Individual and Corporate Income Taxes
While I do not agree with the income tax, it is a part of our system and we should use it to the best of our ability to help pay for the government we have today and in the future. The design of this is to tax both individuals and businesses fairly and equitably.  Both benefit from our society and both need to contribute taxes based on their levels of wealth and success, because those who do better can help out those who might be struggling.

  1. General Principles: Taxes will be levied against individuals (not couples) and any for profit business in the same fashion. The government will tax the income/revenue of an individual and/or business with a flat tax rate that goes up based on the amount of you/it earns. Dividends, rents, and other forms of non-hourly or salary income will be counted as revenue for individuals and businesses.
  2. Taxes & Welfare: All income earned below the poverty line shall be non-taxable until filing.  At that point, every tax filer below the poverty line would pay a small set amount of money in income taxes (Section #3.A). This does not mean cannot businesses will not assess and deduct income taxes to people who work for them below the poverty line, but it does mean that if they are earning below the poverty line, determined by local factors, they will receive a tax refund of all taxes deducted from their paycheck for the past fiscal year. Also, welfare and state assistance programs that provide cash assistance to individuals will be counted as part of an individual’s income when determining taxes.
  3. Individual Progressive Flat Tax Levels: The tax percentage levied against anindividualwill be determined by the amount of income they earned from all sources (gross taxable income), minus the allowable income reductions (Section #4).  Individuals tax level can never be lower than one level below their tax level based on their gross taxable income).
    1. Level A (Below Poverty Line): Only individuals with gross taxable income below the poverty line are able to be taxed at this level.  At filing each individual with earned income will be required to pay $100/year which can be deducted from any possible tax refund or paid directly by the individual to the federal tax agency.

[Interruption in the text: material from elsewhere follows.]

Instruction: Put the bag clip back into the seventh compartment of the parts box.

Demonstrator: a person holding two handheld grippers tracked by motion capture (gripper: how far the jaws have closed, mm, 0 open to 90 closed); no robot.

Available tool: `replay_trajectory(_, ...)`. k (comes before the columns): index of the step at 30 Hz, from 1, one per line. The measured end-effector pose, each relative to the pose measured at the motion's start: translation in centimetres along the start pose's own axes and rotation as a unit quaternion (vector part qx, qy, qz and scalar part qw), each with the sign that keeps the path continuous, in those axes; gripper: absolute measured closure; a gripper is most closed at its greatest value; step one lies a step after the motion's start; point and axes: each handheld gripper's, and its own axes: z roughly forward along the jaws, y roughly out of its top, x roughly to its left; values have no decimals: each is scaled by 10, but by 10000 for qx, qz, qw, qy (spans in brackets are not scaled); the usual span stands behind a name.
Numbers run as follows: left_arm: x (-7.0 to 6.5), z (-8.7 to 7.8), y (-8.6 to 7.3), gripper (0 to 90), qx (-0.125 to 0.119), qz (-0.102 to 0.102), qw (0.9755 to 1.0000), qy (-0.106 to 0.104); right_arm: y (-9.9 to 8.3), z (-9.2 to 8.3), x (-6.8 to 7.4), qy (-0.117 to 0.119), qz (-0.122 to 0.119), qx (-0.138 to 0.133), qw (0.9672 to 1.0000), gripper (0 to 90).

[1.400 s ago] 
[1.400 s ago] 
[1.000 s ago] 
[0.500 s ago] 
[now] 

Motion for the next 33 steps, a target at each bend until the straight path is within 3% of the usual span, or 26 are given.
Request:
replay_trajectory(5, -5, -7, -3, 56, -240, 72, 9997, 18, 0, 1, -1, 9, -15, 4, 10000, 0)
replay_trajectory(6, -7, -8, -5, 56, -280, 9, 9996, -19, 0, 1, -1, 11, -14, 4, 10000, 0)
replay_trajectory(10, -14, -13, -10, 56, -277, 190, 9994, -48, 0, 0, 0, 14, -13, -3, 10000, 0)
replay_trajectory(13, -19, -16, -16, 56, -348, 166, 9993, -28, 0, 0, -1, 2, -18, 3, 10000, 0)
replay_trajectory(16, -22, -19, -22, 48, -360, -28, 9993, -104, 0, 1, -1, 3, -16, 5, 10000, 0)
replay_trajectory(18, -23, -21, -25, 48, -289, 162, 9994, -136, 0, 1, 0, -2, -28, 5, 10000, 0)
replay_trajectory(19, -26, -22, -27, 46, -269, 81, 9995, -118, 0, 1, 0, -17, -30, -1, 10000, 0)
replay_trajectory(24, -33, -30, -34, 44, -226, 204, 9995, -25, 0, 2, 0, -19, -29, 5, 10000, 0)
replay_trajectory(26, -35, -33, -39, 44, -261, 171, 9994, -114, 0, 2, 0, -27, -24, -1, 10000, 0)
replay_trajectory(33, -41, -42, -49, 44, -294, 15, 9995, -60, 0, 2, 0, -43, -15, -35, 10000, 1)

    2. Level B (Up to 150% of Poverty Line): 5% of net taxable income.
    3. Level C (Up to 200% of Poverty Line): 10% of net taxable income.
    4. Level D (Up to 250% of Poverty Line): 15% of net taxable income.
    5. Level E (Up to 300% of Poverty Line): 20% of net taxable income
    6. Level F (Up to 350% of Poverty Line): 25% of net taxable income.
    7. These levels can continue at a predictable basis up to 50% of net taxable income.
  4. Individual Taxable Revenue Reductions: There will be no tax credits or deductions other  than those listed below. Individualsare encouraged toprovide for themselves responsible benefits.  Any money that an individual spends on providing these responsible benefits will lower their tax revenue burden and their possible taxes.
    1. Retirement Savings: Money saved by an individual for their eventual retirement will be deducted from their gross taxable revenue. The limits on such contributions will be capped at 15% of an individual’s gross annual pay. Individuals may allot more money to said accounts but they will not be allowed to deduct that money from their total taxable income. The individual must provide receipts of deposits/withdrawals into approved retirement accounts during from the previous fiscal year.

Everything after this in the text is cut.